Delving into OSR: Old-School Essentials

A couple of weeks ago I made my first ever trip into the dark, dank dungeons of Old-School Revival gaming with Necrotic Gnome’s Old-School Essentials. I returned a little wiser and a little more informed, but I can confidently state that I still don’t get it.

The entire trip through the rulebook felt, appropriately enough, like I was stumbling through something alien and obscure. Decisions that seemed obvious and natural to the authors – and, presumably, their intended audience – seemed like madness to my uninitiated eyes.

This isn’t to say it was a purely negative experience, of course. Just a rather baffling one.

The Why

My first ever RPG experience came somewhere in the middle of D&D’s much-reviled Fourth Edition. I was in my early 20s and despite living on the periphery of nerd culture my entire life I’d somehow avoided the world of roleplaying games – living in a tiny village nestled in a patch of lonely moorland can do that for you.

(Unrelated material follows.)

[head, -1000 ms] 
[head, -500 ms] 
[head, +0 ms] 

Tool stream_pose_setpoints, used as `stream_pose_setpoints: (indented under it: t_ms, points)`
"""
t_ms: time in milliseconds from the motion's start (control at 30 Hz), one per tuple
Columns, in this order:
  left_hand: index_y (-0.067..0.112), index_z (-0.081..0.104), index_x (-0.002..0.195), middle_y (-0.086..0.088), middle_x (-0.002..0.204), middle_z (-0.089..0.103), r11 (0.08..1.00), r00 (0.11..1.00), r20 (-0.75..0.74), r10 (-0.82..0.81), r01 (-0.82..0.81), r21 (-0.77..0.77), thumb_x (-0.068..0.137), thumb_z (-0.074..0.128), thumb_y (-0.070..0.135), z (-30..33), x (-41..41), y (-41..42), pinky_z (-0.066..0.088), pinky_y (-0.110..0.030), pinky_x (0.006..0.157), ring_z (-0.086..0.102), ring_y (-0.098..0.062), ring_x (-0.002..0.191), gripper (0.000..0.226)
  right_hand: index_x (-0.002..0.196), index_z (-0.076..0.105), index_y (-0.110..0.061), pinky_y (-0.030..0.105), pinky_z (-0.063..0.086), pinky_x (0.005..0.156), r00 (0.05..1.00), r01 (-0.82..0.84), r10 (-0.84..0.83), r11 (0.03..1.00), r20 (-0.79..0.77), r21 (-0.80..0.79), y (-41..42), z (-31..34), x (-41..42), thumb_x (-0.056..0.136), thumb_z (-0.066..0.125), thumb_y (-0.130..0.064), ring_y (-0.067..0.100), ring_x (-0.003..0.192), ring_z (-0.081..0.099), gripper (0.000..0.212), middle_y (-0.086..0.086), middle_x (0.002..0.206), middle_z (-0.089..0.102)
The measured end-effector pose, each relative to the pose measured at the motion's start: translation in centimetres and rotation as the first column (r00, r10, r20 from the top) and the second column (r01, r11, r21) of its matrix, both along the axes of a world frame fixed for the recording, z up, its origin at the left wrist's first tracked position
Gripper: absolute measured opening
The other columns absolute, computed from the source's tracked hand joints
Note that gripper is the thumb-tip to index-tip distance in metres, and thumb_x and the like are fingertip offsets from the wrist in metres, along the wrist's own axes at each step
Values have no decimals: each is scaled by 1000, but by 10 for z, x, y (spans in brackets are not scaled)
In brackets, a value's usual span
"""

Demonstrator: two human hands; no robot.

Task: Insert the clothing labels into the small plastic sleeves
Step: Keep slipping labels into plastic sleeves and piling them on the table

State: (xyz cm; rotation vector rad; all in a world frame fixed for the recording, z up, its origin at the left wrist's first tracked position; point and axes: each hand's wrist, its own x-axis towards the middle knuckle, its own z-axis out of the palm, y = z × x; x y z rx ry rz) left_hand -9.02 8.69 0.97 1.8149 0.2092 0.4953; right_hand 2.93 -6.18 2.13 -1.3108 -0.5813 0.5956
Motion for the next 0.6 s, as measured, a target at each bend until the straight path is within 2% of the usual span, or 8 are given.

As soon as I got my hands on the dice, however, I instantly fell head over heels with the hobby. Since then I’ve played dozens of different games, written countless adventures and even managed to run an entire campaign from start to finish. My shelves strain with rulebooks and setting guides and you could choke a horse on my dice collection.

However, though I happily bounced from big-name adaptations to one-page indies, I never so much as dipped my toes into the murky waters of OSR.

There were a handful of reasons for this. One of these was that the genre had simply never appealed to me. Every game I saw seemed to focus on dungeon crawling and tout its high lethality as a selling point, neither of which really did it for me.

The other big factor was, frankly, that I’d never really gotten on with the online OSR community.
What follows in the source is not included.